- GIVEN RECORDS:
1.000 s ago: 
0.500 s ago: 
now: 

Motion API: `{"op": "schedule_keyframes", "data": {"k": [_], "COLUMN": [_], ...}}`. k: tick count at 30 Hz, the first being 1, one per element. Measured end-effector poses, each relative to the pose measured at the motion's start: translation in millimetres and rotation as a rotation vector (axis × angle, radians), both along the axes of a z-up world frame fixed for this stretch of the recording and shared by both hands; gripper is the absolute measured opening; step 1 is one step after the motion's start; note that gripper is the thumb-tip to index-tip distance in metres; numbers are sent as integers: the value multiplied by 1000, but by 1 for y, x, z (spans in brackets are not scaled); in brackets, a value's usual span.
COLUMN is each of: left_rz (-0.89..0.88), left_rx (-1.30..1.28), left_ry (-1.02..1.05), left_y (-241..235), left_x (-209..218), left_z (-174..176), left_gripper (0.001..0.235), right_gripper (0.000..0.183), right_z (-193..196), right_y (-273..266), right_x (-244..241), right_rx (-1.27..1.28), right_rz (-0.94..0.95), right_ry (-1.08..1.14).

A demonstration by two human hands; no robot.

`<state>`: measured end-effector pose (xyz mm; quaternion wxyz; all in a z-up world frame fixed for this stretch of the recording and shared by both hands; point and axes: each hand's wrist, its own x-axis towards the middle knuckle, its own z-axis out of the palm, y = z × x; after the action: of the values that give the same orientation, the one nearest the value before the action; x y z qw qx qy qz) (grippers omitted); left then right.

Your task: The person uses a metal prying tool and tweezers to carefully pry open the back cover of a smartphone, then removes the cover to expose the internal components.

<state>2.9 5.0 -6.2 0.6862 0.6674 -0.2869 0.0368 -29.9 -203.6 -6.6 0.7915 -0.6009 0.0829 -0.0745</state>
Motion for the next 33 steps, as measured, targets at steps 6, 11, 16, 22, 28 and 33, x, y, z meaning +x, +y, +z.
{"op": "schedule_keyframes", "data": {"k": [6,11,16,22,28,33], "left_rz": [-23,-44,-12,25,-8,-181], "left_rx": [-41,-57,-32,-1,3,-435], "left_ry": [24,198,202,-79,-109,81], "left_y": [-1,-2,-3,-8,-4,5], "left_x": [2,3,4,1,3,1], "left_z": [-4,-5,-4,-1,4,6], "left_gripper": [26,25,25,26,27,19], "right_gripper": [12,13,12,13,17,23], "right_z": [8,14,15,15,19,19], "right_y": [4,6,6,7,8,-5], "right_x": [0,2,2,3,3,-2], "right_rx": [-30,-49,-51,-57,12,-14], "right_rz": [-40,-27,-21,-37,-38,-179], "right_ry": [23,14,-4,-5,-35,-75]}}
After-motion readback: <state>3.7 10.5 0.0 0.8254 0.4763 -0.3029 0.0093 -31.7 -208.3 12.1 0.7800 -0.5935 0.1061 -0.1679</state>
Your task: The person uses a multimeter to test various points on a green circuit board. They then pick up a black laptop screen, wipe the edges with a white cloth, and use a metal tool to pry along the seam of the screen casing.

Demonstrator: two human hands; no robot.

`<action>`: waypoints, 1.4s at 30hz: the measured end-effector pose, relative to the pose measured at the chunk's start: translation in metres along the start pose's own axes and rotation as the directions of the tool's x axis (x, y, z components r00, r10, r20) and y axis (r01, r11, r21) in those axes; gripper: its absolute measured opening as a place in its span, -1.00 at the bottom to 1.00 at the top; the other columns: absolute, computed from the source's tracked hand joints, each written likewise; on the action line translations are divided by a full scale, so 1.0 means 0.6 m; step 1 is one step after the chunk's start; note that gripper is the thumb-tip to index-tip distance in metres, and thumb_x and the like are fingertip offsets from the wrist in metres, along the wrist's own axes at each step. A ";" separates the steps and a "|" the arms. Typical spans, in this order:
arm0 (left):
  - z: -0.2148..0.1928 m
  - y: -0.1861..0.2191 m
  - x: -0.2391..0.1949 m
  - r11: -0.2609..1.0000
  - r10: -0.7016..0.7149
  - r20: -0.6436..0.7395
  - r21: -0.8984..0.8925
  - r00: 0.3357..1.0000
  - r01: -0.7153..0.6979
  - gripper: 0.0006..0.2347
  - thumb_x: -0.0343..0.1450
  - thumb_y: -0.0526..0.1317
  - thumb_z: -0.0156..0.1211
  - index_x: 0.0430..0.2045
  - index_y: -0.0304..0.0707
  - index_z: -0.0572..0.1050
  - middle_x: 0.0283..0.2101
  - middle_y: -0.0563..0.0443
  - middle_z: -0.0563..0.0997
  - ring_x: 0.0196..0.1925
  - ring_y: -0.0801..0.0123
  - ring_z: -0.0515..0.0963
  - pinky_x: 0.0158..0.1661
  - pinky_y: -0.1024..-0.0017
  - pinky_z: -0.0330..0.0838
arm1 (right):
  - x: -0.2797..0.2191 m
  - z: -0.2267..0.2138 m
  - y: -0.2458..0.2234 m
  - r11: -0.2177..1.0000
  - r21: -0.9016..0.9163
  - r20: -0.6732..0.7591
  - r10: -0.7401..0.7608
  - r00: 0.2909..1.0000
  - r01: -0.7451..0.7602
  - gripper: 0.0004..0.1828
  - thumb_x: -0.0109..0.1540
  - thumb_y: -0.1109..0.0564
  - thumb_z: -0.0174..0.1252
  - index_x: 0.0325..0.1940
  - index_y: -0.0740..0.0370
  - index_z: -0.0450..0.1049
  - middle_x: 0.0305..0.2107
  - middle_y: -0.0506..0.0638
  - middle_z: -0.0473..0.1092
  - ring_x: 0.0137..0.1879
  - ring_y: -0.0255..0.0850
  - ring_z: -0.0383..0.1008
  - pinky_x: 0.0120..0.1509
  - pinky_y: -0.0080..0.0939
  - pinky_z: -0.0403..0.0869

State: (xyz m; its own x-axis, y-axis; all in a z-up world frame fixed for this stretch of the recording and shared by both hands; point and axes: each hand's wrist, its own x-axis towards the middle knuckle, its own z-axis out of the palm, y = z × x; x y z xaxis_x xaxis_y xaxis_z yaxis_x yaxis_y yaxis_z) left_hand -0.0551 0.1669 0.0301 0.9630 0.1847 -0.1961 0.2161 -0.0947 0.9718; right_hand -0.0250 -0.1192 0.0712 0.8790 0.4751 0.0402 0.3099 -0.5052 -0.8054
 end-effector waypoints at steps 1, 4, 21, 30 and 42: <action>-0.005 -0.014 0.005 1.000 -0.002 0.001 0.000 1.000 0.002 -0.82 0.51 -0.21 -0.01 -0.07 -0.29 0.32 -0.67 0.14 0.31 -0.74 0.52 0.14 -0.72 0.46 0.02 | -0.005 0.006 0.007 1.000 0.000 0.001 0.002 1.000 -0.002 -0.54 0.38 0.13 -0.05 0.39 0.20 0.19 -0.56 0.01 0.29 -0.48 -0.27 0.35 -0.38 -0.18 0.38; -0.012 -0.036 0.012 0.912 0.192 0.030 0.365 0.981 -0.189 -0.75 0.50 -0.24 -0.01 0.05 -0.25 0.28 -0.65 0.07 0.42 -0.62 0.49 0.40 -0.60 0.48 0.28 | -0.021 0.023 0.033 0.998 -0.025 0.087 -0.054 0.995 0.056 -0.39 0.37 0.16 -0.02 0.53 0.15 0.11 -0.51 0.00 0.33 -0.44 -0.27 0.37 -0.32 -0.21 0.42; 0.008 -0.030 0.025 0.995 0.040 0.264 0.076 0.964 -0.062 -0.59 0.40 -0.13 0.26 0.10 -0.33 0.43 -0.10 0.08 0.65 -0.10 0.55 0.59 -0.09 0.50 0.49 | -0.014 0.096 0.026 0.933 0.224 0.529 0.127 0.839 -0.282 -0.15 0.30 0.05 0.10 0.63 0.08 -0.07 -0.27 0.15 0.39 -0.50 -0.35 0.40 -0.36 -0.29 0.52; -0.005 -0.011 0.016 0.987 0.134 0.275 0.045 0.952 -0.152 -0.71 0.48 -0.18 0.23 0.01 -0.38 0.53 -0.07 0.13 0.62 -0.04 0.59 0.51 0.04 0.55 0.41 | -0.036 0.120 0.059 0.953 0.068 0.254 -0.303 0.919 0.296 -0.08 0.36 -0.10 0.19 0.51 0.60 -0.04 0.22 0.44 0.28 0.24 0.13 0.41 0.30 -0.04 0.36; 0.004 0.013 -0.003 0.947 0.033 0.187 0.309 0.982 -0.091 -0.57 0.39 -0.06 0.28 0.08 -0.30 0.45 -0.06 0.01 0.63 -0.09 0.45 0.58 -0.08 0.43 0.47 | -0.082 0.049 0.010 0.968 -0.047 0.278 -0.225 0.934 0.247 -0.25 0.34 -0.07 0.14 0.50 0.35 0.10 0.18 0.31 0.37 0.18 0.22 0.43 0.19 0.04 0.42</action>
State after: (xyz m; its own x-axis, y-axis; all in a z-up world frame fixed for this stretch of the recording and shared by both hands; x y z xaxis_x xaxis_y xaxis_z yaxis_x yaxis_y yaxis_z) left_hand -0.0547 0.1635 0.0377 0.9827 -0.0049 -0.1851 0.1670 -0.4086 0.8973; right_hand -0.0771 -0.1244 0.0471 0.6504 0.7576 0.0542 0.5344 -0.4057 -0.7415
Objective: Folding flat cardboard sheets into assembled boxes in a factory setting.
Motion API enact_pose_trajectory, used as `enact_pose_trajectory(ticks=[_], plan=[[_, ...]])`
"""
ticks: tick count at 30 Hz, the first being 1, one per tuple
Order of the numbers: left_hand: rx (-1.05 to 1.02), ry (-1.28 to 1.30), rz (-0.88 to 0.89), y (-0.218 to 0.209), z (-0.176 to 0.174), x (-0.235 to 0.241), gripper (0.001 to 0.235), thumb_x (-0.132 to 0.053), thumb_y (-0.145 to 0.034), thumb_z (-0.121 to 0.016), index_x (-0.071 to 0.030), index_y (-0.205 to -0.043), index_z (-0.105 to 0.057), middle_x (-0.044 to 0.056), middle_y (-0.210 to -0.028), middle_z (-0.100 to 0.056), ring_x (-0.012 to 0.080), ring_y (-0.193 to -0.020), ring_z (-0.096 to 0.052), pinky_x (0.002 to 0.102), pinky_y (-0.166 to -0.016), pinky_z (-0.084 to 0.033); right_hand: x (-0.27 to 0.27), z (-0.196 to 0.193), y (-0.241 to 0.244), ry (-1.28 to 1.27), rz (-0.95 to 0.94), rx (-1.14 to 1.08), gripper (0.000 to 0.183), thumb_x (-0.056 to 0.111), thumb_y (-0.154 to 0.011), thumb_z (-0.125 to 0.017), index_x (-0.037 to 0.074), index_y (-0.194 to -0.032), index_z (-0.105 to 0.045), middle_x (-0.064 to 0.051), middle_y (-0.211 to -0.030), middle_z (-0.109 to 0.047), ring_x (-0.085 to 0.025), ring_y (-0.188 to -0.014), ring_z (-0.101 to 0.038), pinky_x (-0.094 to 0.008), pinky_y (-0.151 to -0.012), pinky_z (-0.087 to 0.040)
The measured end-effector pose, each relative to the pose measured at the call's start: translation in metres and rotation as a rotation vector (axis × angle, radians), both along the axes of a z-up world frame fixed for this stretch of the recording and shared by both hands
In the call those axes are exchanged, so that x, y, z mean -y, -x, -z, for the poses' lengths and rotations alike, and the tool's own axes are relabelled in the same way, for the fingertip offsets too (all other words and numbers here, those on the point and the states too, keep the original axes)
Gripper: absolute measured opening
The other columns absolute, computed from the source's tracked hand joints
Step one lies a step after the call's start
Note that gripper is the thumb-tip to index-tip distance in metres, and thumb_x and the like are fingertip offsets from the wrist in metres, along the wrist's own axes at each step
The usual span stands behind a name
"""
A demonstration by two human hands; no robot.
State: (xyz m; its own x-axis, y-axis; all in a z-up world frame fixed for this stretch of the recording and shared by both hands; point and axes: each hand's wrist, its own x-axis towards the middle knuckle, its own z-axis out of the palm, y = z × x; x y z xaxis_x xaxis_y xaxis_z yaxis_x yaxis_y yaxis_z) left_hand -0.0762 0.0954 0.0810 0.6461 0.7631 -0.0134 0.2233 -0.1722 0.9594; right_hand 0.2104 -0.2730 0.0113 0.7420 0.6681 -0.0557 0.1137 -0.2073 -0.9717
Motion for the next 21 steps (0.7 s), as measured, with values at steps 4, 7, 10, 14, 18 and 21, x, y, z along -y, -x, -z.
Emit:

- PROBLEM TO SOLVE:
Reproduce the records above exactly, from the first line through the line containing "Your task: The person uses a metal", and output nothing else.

- EXERCISE RESULT:
1.000 s ago: 
0.500 s ago: 
now: 

Motion API: `{"op": "schedule_keyframes", "data": {"k": [_], "COLUMN": [_], ...}}`. k: tick count at 30 Hz, the first being 1, one per element. Measured end-effector poses, each relative to the pose measured at the motion's start: translation in millimetres and rotation as a rotation vector (axis × angle, radians), both along the axes of a z-up world frame fixed for this stretch of the recording and shared by both hands; gripper is the absolute measured opening; step 1 is one step after the motion's start; note that gripper is the thumb-tip to index-tip distance in metres; numbers are sent as integers: the value multiplied by 1000, but by 1 for y, x, z (spans in brackets are not scaled); in brackets, a value's usual span.
COLUMN is each of: left_rz (-0.89..0.88), left_rx (-1.30..1.28), left_ry (-1.02..1.05), left_y (-241..235), left_x (-209..218), left_z (-174..176), left_gripper (0.001..0.235), right_gripper (0.000..0.183), right_z (-193..196), right_y (-273..266), right_x (-244..241), right_rx (-1.27..1.28), right_rz (-0.94..0.95), right_ry (-1.08..1.14).

A demonstration by two human hands; no robot.

`<state>`: measured end-effector pose (xyz mm; quaternion wxyz; all in a z-up world frame fixed for this stretch of the recording and shared by both hands; point and axes: each hand's wrist, its own x-axis towards the middle knuckle, its own z-axis out of the palm, y = z × x; after the action: of the values that give the same orientation, the one nearest the value before the action; x y z qw qx qy qz) (grippers omitted); left then right.

Your task: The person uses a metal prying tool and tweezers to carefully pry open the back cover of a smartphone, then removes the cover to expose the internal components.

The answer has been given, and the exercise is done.